Intermediate-Scale Tests of the Gas-Phase Partitioning Tracer Method for Measuring Soil-Water Content
- T. D. Carlsona,
- M. S. Costanza-Robinsond,
- J. Kellerb,
- P. J. Wierengab and
- M. L. Brusseau *c
- a Dep. of Hydrology and Water Resources, Univ. of Arizona, 429 Shantz, Tucson, AZ 85721
d Dep. of Chemistry, Northern Arizona Univ., Flagstaff, AZ 86011
b Dep. of Soil, Water, and Environmental Science, Univ. of Arizona, 429 Shantz, Tucson, AZ 85721
c Dep. of Soil, Water, and Environmental Science and Dep. of Hydrology and Water Resources, Univ. of Arizona, 429 Shantz, Tucson, AZ 85721
Experiments were conducted in a well-instrumented weighing lysimeter (2.5 by 4 m) to evaluate the efficacy of the gas-phase-partitioning tracer method for measuring soil-water content. The method is based on the use of conservative (nonpartitioning) and water-partitioning tracers, wherein the partitioning tracer transfers into the water, which retards its movement with respect to that of the nonpartitioning tracer. This retardation is a function of the soil-water content. The volumetric soil-water contents estimated from comparative moment analysis of the measured breakthrough curves were compared with values obtained using traditional methods, including gravimetric core analysis, neutron thermalization, time domain reflectometry, and conversion of soil tension. The values obtained from the tracer tests compare favorably with the independently determined values. For the lower soil-water contents (6–7%), the tracer-estimated values were ≅98% of the measured values.
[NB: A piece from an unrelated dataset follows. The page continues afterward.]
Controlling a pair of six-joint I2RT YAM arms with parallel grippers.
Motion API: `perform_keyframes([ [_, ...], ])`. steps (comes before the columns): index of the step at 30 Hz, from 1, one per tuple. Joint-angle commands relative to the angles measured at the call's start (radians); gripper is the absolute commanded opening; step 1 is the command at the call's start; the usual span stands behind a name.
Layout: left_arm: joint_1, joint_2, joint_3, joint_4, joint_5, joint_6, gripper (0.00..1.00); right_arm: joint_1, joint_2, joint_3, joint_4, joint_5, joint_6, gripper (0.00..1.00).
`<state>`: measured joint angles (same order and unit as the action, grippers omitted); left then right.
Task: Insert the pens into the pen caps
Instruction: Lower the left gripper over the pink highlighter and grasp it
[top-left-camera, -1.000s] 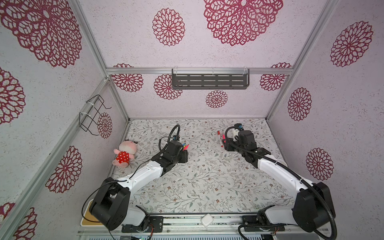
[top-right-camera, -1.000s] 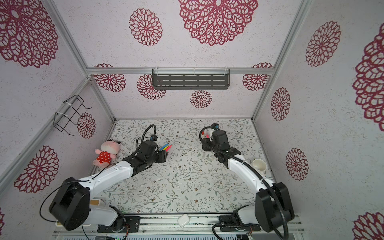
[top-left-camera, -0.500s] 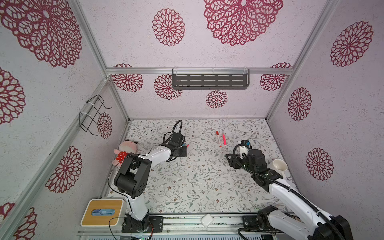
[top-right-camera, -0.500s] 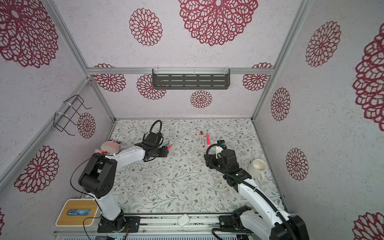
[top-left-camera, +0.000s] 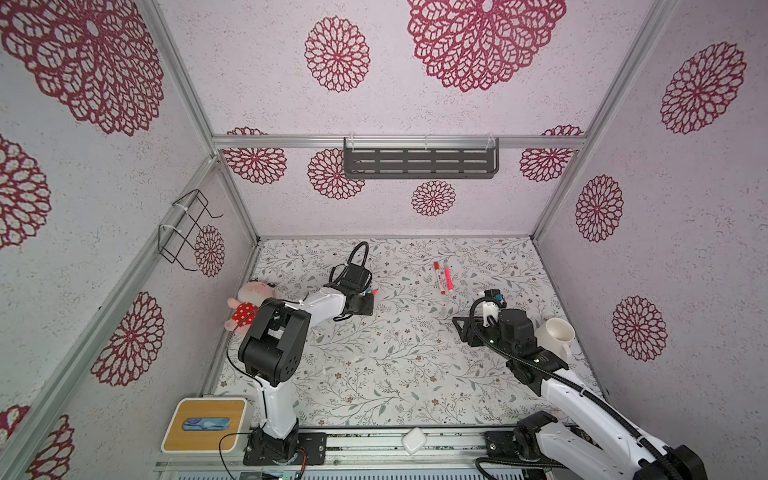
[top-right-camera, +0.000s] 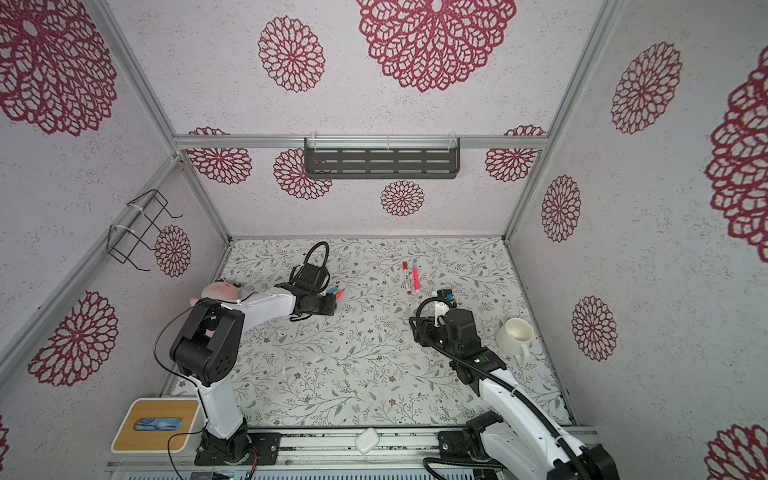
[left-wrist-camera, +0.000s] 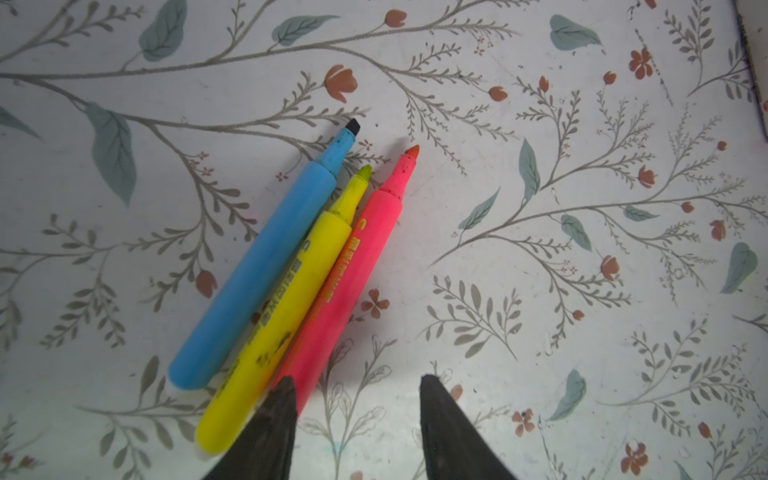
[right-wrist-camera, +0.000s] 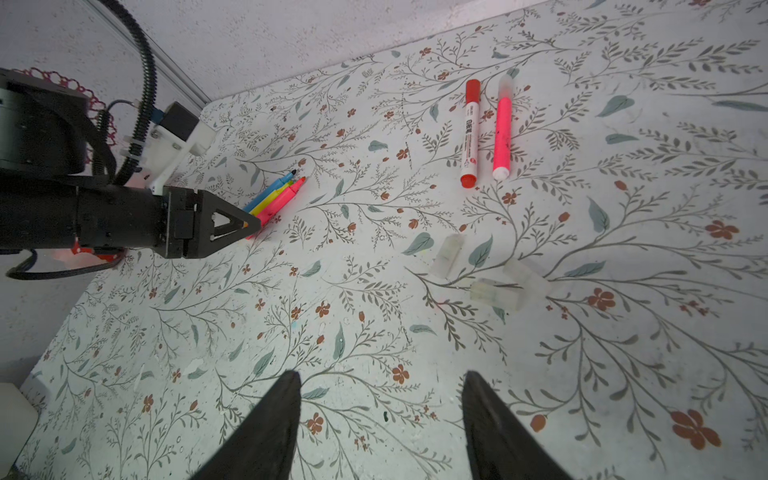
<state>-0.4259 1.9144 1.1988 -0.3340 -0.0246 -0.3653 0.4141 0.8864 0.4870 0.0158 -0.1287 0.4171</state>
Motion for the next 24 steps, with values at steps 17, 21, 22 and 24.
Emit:
perform_keyframes([
  [17,0.008,0.107,0.096,-0.080,-0.045,0.081,0.46,0.000,-0.117,-0.034,0.013,0.007,0.034,0.64],
  [21,0.004,0.110,0.099,-0.095,-0.042,0.090,0.42,0.000,-0.134,-0.039,0.012,0.013,0.039,0.64],
  [22,-0.001,0.110,0.099,-0.097,-0.038,0.092,0.39,-0.001,-0.138,-0.040,0.012,0.015,0.041,0.64],
  [24,-0.012,0.113,0.099,-0.104,-0.035,0.098,0.35,0.001,-0.145,-0.041,0.012,0.021,0.043,0.64],
])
For the higher soil-water content (15%), the tracer estimated values were ≅77% of the measured values. These results indicate that the gas-phase partitioning tracer method can provide representative estimates of soil-water content under the relatively ideal conditions employed herein.Please view the pdf by using the Full Text (PDF) link under 'View' to the left.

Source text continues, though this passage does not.